Farmed vs. Wild Fish
The assumption that farmed fish is more contaminated than wild-caught doesn’t hold up. A study comparing farmed and wild Atlantic salmon found that wild salmon actually had higher levels of persistent organic pollutants (dioxins, PCBs, and organochlorine pesticides) as well as higher mercury. The reason: farmed salmon are increasingly fed plant-based diets, which reduces their exposure to ocean-borne contaminants. Both farmed and wild salmon tested well below European Union maximum limits for these pollutants.
Wild salmon did contain more DHA, one of the two key omega-3 fatty acids, while EPA levels were similar in both. So wild salmon has a slight nutritional edge, but farmed salmon is perfectly safe and still a rich source of omega-3s. Buy whichever fits your budget.

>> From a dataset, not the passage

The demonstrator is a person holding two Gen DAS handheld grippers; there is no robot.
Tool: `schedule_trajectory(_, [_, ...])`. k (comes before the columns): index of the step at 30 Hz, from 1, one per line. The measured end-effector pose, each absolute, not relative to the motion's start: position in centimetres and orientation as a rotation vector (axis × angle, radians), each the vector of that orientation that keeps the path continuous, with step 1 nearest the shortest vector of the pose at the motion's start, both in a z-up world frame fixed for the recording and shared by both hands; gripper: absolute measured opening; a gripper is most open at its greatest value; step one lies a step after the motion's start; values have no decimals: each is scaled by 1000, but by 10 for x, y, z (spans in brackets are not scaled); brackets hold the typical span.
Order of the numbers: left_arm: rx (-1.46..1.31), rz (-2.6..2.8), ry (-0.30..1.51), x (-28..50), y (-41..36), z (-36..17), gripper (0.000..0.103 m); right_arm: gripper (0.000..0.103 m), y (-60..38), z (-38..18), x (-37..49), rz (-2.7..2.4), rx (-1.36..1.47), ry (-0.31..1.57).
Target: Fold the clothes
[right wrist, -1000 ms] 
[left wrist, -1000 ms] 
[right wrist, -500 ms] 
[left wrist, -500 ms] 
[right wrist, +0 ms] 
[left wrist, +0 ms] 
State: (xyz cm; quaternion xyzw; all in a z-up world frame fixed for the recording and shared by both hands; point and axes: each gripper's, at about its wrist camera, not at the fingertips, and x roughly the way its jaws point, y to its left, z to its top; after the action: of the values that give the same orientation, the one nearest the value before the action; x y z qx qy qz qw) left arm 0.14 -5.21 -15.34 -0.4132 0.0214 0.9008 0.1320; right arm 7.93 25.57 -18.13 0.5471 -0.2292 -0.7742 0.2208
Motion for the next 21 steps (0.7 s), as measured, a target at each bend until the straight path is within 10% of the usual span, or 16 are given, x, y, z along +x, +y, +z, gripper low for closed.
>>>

Microplastics and Other Contaminants
Microplastics show up in seafood, along with salt, honey, bottled water, beer, and many other foods. The FDA’s current position is that the levels of microplastics detected in foods do not pose a known risk to human health. Part of the challenge is that there aren’t even standardized methods yet for measuring microplastics accurately, so many studies use methods with limited reliability. This is an area being actively studied, but there’s no evidence right now that microplastics in fish should change your eating habits.
Raw Fish and Sushi
Eating raw fish carries a real risk of parasitic infection that cooked fish does not. Reputable sushi restaurants and fish labeled “sushi-grade” mitigate this through freezing, which kills parasites. The FDA’s requirement is freezing at -4°F (-20°C) for 7 days, or flash-freezing at -31°F (-35°C) until solid and then holding at that temperature for at least 15 hours. Home freezers typically don’t reach these temperatures reliably, so making sushi at home with fresh, unfrozen fish is riskier than eating it at a restaurant that follows proper protocols.
Pregnant women, young children, older adults, and anyone with a weakened immune system faces higher risk from raw fish and should stick to cooked preparations.
Safe Handling and Cooking
Fish spoils faster than most proteins, so proper storage matters. Raw fish keeps in the refrigerator for 1 to 3 days. In the freezer, fatty fish like salmon, tuna, and mackerel stays good for 2 to 3 months before quality degrades. If fish smells strongly of ammonia or has a slimy texture, discard it.
Cook fish to an internal temperature of 145°F (62.8°C). At this point, the flesh should be opaque and flake easily with a fork. One specific hazard to know about: certain fish, especially tuna, mackerel, and mahi-mahi, can develop histamine if left at warm temperatures too long. Histamine isn’t destroyed by cooking, so the safety window is really about keeping fish cold from the moment it’s caught. If a piece of tuna tastes peppery or metallic, stop eating it.
The Bottom Line on How Much to Eat
For most adults, two to three servings of fish per week is the sweet spot, balancing maximum nutritional benefit with minimal contaminant exposure. That works out to roughly 8 to 12 ounces total. Vary the species you eat rather than relying on one type, and lean toward the low-mercury options for your staples. If you eat high-mercury fish like ahi tuna occasionally, that’s fine. Problems arise from frequent, repeated exposure to the same high-mercury species over months and years, not from a single serving.